# Xikar Table Lighters !!



## salmonfly (Nov 11, 2009)

Do you guys know anything about these lighters?
Are there any good?
Do you have one; can you please drop me a review about it?

Thanks for the help/feedback.


----------



## ARCHAIC (Oct 5, 2009)

its a Xikar, how can you go wrong?


----------



## Grammaton (Aug 26, 2009)

ARCHAIC said:


> its a Xikar, how can you go wrong?


+1
This is what I was thinking.


----------



## kRaZe15 (Jan 25, 2010)

don't know too much about it as i don't have one but seems like most things from xikar are good quality.


----------



## FiveStar (Jan 7, 2010)

Love my regular Xikar torch, and would love to have one of those Havana table lighters (and a place to smoke inside!)


----------



## kutzy33 (Apr 25, 2010)

I want one!


----------



## KetherInMalkuth (Dec 17, 2009)

I don't own one personally, but I've used them a number of times as my local B&M has one at the table for any of their events. They are hefty, hold a ton of fuel, and have a triple flame which lights a cigar up as quickly as anyone would want (perhaps too quickly for an overzealous user), it's somewhat liable to tip over as it's basically just like a pocket lighter but 3 times the size.
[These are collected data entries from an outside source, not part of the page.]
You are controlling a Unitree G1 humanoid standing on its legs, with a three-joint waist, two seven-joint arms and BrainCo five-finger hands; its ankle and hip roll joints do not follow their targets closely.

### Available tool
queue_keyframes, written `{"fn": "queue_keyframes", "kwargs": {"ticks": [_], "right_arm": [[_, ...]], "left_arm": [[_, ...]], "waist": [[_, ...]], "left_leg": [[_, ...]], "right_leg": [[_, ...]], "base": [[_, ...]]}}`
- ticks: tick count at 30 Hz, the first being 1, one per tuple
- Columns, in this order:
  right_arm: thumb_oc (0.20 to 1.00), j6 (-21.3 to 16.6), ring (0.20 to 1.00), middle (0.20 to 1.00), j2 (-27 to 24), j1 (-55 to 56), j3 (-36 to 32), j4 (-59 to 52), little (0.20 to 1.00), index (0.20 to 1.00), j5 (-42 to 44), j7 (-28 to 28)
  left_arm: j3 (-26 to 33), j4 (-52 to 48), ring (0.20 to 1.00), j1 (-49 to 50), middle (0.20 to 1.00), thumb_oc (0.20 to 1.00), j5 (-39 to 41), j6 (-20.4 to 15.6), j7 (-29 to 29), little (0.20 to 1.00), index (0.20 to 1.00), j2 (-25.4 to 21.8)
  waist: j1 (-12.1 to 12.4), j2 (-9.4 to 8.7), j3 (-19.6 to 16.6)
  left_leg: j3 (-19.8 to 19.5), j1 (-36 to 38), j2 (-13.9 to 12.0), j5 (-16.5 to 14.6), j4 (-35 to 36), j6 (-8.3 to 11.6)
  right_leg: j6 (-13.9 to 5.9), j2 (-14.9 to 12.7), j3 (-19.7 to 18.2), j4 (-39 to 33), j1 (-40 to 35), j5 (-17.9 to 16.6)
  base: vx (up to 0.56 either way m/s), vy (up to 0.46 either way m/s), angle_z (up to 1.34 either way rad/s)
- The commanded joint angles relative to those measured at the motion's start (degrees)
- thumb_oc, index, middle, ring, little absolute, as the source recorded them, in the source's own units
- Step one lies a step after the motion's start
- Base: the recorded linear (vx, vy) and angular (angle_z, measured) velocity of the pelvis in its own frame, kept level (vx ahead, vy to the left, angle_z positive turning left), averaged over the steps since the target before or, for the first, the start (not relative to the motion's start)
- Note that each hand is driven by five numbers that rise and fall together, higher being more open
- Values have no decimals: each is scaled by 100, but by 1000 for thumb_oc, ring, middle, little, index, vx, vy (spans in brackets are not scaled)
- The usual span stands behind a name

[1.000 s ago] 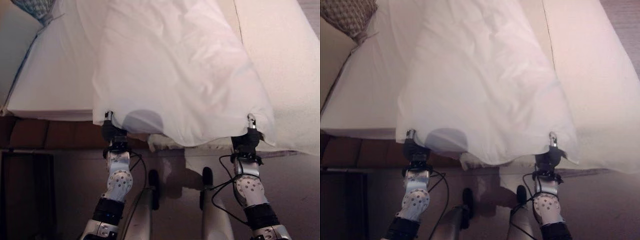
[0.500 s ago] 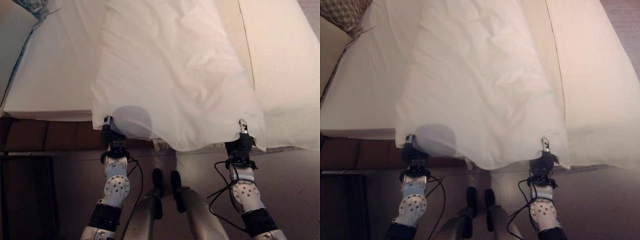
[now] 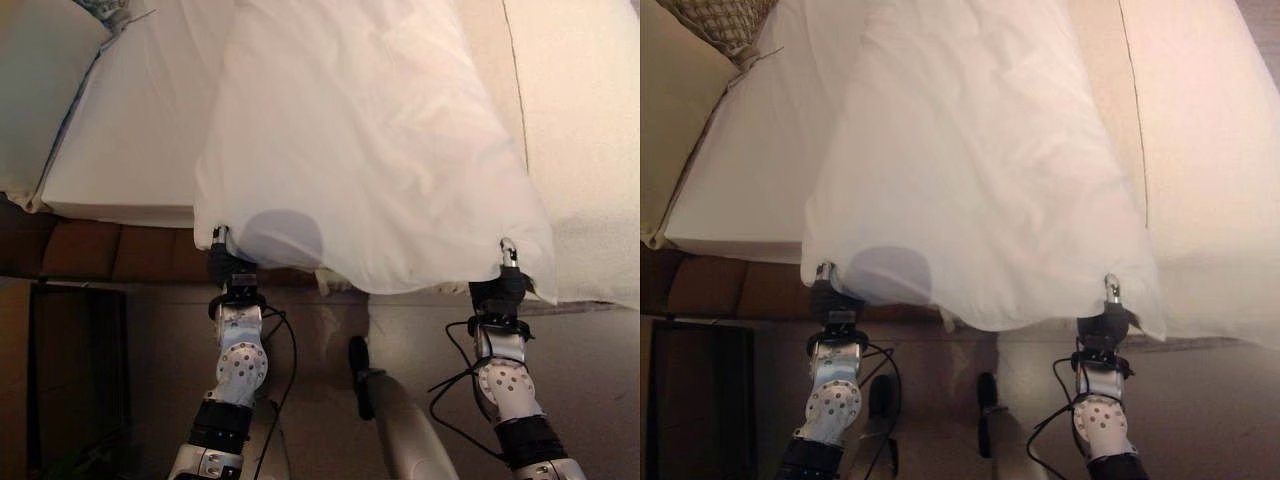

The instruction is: Make the bed

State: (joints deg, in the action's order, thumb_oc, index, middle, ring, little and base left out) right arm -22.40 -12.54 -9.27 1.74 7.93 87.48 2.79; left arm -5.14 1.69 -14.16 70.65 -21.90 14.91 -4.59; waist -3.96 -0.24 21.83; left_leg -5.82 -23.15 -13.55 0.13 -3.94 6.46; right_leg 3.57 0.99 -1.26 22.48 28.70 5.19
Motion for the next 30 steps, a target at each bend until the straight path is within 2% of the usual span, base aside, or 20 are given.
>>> {"fn": "queue_keyframes", "kwargs": {"ticks": [1,3,4,5,6,7,8,9,10,11,12,13,14,16,18,20,24,27,28,30], "right_arm": [[200,-201,200,200,-25,269,38,-442,200,200,-2,275],[200,-197,200,200,82,319,-63,-522,200,200,3,288],[200,-167,200,200,112,319,-116,-478,200,200,5,306],[200,-152,200,200,147,276,-107,-403,200,200,12,306],[200,-123,200,200,188,209,-66,-343,200,200,-16,318],[200,-94,200,200,203,172,-87,-312,200,200,-109,310],[200,-94,200,200,204,169,-88,-311,200,200,-110,310],[200,-116,200,200,223,121,-79,-265,200,200,-64,325],[200,-116,200,200,221,116,-79,-261,200,200,-61,328],[200,-141,200,200,203,110,-69,-189,200,200,-53,330],[200,-175,200,200,215,187,-86,-158,200,200,-30,312],[200,-190,200,200,181,257,-83,-131,200,200,-68,319],[200,-190,200,200,181,255,-82,-132,200,200,-68,319],[200,-160,200,200,106,311,-56,-177,200,200,-68,363],[200,-138,200,200,78,350,-81,-125,200,200,-52,363],[200,-121,200,200,7,354,-74,-82,200,200,-78,325],[200,-124,200,200,-48,398,-133,-21,200,200,-159,216],[200,-117,200,200,-185,343,-131,21,200,200,-293,96],[200,-115,200,200,-213,288,-120,64,200,200,-316,53],[200,-170,200,200,-217,202,-148,79,200,200,-356,-17]], "left_arm": [[42,-590,200,179,200,200,-244,-423,-280,200,200,-291],[-111,-365,200,51,200,200,-219,-352,-370,200,200,-364],[-134,-325,200,99,200,200,-194,-346,-410,200,200,-362],[-132,-293,200,151,200,200,-187,-335,-431,200,200,-372],[-104,-294,200,226,200,200,-204,-316,-443,200,200,-401],[-49,-354,200,303,200,200,-278,-288,-442,200,200,-448],[-49,-357,200,302,200,200,-280,-287,-439,200,200,-449],[-38,-320,200,302,200,200,-268,-315,-416,200,200,-422],[-37,-320,200,299,200,200,-269,-315,-415,200,200,-422],[-22,-280,200,309,200,200,-274,-283,-379,200,200,-394],[16,-314,200,378,200,200,-301,-242,-291,200,200,-327],[25,-310,200,385,200,200,-383,-220,-266,200,200,-303],[27,-311,200,383,200,200,-385,-219,-264,200,200,-303],[-22,-270,200,374,200,200,-391,-230,-257,200,200,-202],[-39,-222,200,375,200,200,-416,-185,-248,200,200,-170],[-9,-235,200,486,200,200,-274,-275,-230,200,200,-61],[-29,-228,200,619,200,200,-207,-272,-234,200,200,32],[-16,-157,200,587,200,200,-197,-314,-173,200,200,67],[19,-168,200,536,200,200,-215,-364,-137,200,200,73],[192,-171,200,452,200,200,-248,-428,-58,200,200,85]], "waist": [[4,141,-420],[-102,56,-415],[-103,78,-426],[-82,66,-440],[29,48,-437],[126,42,-436],[116,39,-444],[51,-3,-431],[54,-8,-437],[-5,-32,-386],[-72,-12,-397],[-122,-4,-338],[-119,-8,-342],[-179,51,-271],[-165,92,-305],[-191,167,-451],[-223,260,-519],[-171,219,-425],[-114,185,-407],[-147,113,-451]], "left_leg": [[-27,-28,353,1133,447,29],[213,-346,993,434,-613,-161],[314,-395,1153,292,-824,-207],[408,-396,1254,130,-941,-308],[612,-337,1247,-34,-1024,-376],[741,-300,1229,-127,-1080,-427],[735,-317,1238,-112,-1077,-430],[874,-153,1366,-30,-789,-471],[879,-157,1368,-13,-771,-469],[949,-39,1484,90,-539,-476],[981,118,1620,191,-250,-446],[938,248,1701,208,-167,-432],[944,240,1702,226,-157,-432],[945,190,1785,204,-286,-490],[921,128,1775,200,-342,-510],[1010,86,1741,201,-229,-501],[1030,128,1673,238,-227,-445],[886,-71,1736,238,-723,-320],[651,-149,1853,223,-865,-289],[602,-109,1579,137,-767,-345]], "right_leg": [[-1074,-577,-628,-735,-231,-472],[-1302,-1358,-745,-1333,-584,-1141],[-1287,-1568,-730,-1436,-623,-1394],[-1280,-1738,-662,-1611,-607,-1691],[-1251,-1903,-234,-1878,-650,-1862],[-1214,-1895,251,-1903,-729,-1668],[-1215,-1903,257,-1911,-720,-1680],[-1081,-1150,379,-1520,-548,-1143],[-1077,-1152,370,-1495,-522,-1136],[-1033,-565,280,-1094,-171,-882],[-894,-128,258,-999,-89,-652],[-811,107,70,-903,-96,-547],[-810,106,64,-909,-86,-563],[-666,172,-255,-820,-46,-544],[-650,219,-404,-740,-43,-501],[-744,168,-407,-1067,-157,-657],[-725,131,-311,-1257,-335,-629],[-673,61,-297,-1320,-427,-626],[-669,55,-349,-1321,-423,-649],[-689,-29,-428,-1302,-414,-633]], "base": [[82,752,-9],[125,705,7],[145,681,31],[146,644,45],[116,587,37],[67,379,-6],[-2,392,-113],[-31,226,-137],[-48,330,-126],[-1,245,-60],[22,284,-41],[38,177,-33],[17,61,-11],[-9,37,39],[-2,-58,39],[-4,-153,11],[20,-139,21],[-22,-75,12],[0,-9,6],[15,15,0]]}}
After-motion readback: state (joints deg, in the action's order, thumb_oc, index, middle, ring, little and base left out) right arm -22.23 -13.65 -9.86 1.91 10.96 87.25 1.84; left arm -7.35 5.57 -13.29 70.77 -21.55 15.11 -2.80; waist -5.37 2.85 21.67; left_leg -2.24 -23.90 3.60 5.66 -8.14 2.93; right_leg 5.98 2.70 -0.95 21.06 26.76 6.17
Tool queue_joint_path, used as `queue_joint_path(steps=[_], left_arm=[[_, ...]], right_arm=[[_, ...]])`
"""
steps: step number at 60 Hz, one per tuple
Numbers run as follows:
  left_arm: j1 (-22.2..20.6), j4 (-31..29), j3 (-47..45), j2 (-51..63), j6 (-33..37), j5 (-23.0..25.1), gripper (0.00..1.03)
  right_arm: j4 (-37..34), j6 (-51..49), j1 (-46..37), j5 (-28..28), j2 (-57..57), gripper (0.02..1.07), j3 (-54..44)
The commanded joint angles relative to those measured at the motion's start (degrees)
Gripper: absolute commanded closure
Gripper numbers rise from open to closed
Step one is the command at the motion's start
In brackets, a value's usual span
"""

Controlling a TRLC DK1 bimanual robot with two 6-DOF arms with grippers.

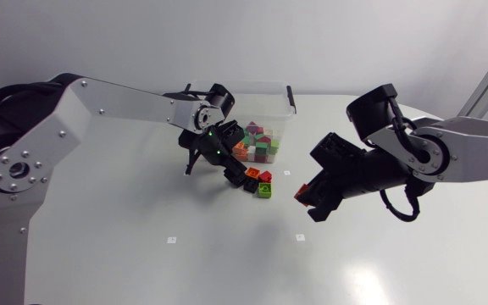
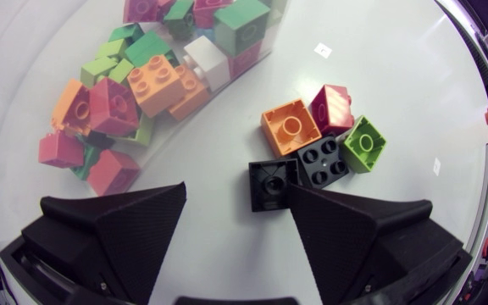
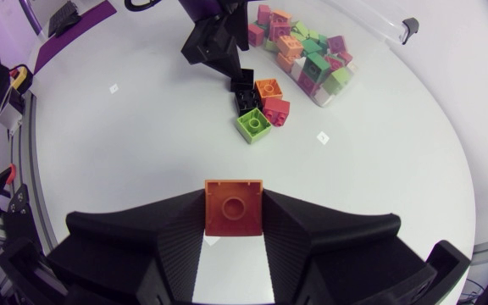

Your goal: Place the duplo bricks in the container

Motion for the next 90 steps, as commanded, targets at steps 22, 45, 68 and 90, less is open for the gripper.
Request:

There are other table top lighters that are considerably more "stable" if you're the clumsy type.

My local B&M also does no questions asked replacements on any lighters they sell, so if yours does the same that's also a good reason to splurge on something nice like the Xikar table lighter, knowing it will be worry free.


----------



## salmonfly (Nov 11, 2009)

Thanks for that Brad.


----------



## salmonfly (Nov 11, 2009)

Anymore opinions or thoughts on this lighter!


----------



## drake.c.w. (Feb 7, 2009)

Great table lighters. Like the other guy said, 3 flames, big tank, reliable. The B&M by me has the HC for 74.95 and the basket weave ones for 62.95.


----------



## Pugsley (Jul 12, 2009)

I don't have any experience with the Vectra lighter but I do have a triple flame Perdomo table lighter by Vector. It's a great lighter, holds a lot of fuel, adjustable flame, looks like a giant Zippo, and sells for $27.99 at Famous Smoke Shop.


----------



## BDSmith (May 8, 2010)

I have 2 of the ones Warren has. Had the one for at least a year and it's still kicking with no issues. Just bought another one for $20 from CI.


----------



## StephenW (Apr 5, 2010)

Pugsley said:


> I don't have any experience with the Vectra lighter but I do have a triple flame Perdomo table lighter by Vector. It's a great lighter, holds a lot of fuel, adjustable flame, looks like a giant Zippo, and sells for $27.99 at Famous Smoke Shop.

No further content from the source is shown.